He had no choice. He had to go in. It was the last thing he wanted to do. To stop now when he was so determined. He felt as if his chance with Marie was slipping away.

After sliding up the back steps, he stumbled into the kitchen. Darkness surrounded him. The storm had bled all but the faintest light from the afternoon. The house seemed alive with the sounds of the howling wind and driving ice against the log walls.

The rooms echoed with every move he made. The rustle of his frozen clothes. The tinkle of ice hitting the floor like shards of glass. The thud of his boots as he kicked them off. The fall of his step on the unheated boards.

This is how his life would be if Marie turned away
from him. He'd felt her sorrow today over her father's reaction. She'd been hurt, but she had stopped clinging to him. Maybe she no longer needed him. Or wanted to need him.

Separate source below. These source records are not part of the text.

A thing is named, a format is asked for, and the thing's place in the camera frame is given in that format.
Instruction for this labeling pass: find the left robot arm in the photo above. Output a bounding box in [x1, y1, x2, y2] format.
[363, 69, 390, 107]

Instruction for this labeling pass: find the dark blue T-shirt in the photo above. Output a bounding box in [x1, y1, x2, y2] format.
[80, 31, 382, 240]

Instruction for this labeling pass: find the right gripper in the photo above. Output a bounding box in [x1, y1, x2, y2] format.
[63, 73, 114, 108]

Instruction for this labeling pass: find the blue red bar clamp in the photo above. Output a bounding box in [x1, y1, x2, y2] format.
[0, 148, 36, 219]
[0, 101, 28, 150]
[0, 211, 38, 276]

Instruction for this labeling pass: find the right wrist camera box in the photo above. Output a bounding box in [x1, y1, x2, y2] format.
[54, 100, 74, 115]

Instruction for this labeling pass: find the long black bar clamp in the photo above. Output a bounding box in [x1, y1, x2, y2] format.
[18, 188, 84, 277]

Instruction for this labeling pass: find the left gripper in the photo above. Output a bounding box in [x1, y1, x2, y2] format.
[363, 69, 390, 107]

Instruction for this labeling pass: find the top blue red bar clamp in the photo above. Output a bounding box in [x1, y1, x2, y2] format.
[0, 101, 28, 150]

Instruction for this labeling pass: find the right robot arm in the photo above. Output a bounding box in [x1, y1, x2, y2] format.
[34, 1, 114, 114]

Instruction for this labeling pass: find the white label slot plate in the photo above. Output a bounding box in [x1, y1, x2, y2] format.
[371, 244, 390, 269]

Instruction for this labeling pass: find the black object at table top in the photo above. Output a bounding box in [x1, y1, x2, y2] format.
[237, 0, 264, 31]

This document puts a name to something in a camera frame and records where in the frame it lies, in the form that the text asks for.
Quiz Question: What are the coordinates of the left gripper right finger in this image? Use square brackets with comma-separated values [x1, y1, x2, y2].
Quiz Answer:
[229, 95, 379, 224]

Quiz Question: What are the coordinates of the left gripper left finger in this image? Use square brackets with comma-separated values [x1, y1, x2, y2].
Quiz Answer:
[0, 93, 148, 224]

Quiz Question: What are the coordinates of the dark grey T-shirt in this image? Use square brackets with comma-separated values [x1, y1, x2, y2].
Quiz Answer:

It was as if someone had reached through his ribs and yanked out his heart. Had he already lost her?

Restless, he set the fires and lit them. Soon the warmth drove the chill from his little house. Settling heavily onto the stone hearth, he held out his hands to heat them. Every inch of him ached from the cold.

The wind gusted against the house. Again. Then again. Big loud bursts that drove the ice so hard they sounded like steel through the thick shingles.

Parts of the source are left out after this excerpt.